**Brief**:
Go through the listing below and gather every line with the word "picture".
* * * * *
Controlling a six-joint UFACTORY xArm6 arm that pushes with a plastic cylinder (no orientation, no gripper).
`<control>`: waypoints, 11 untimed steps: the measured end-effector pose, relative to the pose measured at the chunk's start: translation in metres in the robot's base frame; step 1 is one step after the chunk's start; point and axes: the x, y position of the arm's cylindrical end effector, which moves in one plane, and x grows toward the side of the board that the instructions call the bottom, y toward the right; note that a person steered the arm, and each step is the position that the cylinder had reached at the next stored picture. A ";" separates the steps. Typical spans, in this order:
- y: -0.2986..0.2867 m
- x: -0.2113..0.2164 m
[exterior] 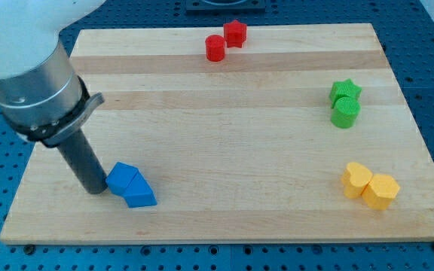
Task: Slide the blue blocks towards the bottom center
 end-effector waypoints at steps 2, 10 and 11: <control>-0.015 -0.021; 0.075 -0.022; 0.104 -0.059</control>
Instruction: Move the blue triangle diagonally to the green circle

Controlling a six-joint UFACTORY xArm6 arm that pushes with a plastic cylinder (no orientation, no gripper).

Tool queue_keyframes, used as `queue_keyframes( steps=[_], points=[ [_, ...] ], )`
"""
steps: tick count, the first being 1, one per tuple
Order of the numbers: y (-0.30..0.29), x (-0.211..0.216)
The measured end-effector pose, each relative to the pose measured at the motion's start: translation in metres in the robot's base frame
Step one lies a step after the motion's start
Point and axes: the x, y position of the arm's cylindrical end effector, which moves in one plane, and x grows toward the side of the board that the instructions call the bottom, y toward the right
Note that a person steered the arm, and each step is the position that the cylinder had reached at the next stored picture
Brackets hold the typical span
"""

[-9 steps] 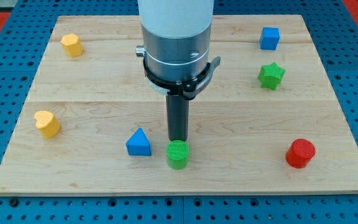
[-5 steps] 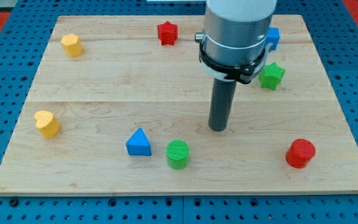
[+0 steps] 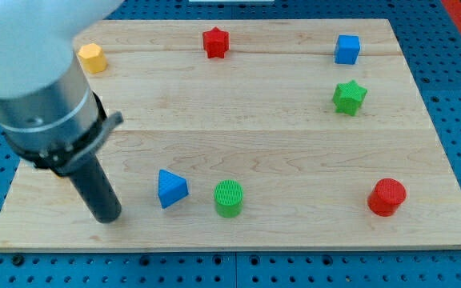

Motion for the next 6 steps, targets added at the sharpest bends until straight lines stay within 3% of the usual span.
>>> queue_keyframes(
  steps=[2,3,4,5,6],
  points=[
    [0.055,-0.071],
    [0.085,-0.087],
    [0.044,-0.084],
    [-0.002,-0.038],
    [0.05,-0.008]
  ],
)
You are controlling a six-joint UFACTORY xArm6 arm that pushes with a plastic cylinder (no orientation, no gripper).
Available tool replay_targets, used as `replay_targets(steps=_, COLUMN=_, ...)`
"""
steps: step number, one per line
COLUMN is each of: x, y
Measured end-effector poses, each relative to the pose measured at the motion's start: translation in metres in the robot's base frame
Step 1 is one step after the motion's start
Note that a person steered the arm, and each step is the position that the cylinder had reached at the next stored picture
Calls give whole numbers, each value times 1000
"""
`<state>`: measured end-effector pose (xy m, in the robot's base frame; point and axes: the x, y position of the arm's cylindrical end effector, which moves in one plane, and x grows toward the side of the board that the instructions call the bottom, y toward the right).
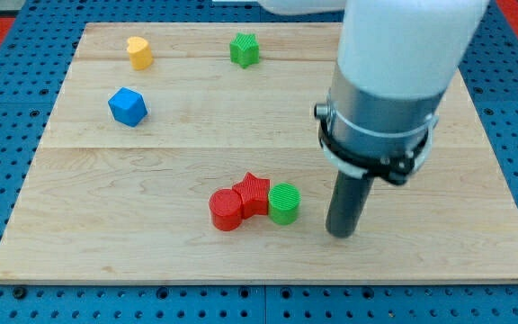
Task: Move your arm to the top of the board
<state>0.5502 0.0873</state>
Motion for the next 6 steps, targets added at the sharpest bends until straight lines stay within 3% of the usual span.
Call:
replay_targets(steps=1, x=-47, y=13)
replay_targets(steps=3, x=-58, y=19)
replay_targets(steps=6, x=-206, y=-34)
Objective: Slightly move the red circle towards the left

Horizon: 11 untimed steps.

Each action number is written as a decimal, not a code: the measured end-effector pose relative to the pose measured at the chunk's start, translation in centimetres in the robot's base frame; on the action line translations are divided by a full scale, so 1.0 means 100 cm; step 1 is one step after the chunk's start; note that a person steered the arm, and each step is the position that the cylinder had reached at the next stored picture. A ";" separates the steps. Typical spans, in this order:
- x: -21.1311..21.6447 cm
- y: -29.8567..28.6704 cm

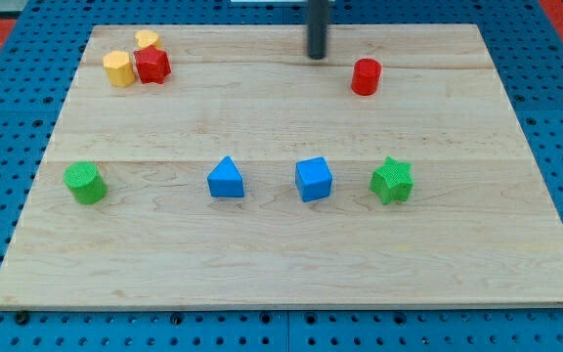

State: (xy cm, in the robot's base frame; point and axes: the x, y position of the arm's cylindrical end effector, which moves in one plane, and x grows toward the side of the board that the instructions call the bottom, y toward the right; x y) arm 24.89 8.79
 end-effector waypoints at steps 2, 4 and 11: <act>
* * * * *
**Written answer**:
`<control>`: waypoints, 11 untimed steps: the measured end-effector pose, relative to the pose measured at the chunk's start: translation in metres in the robot's base frame; step 1 is one step after the chunk's start; point and axes: the x, y position of the arm's cylindrical end effector, which moves in one plane, and x grows toward the side of the board that the instructions call the bottom, y toward the right; note that a person steered the arm, and each step is the position that the cylinder had reached at the next stored picture. A ";" separates the steps. Typical spans, in this order:
Note that a person steered the arm, and each step is the position that the cylinder had reached at the next stored picture
Note that a person steered the arm, and each step is the position that the cylinder had reached at the next stored picture
Each action number is written as a decimal, not a code: the measured end-effector pose relative to the pose measured at the chunk's start, translation in centimetres in the robot's base frame; on the action line translations are divided by a full scale, so 1.0 means 100 cm; step 1 is one step after the chunk's start; note that a person steered the arm, and each step is the position that the cylinder had reached at the next stored picture. A ";" separates the steps. Typical spans, in this order:

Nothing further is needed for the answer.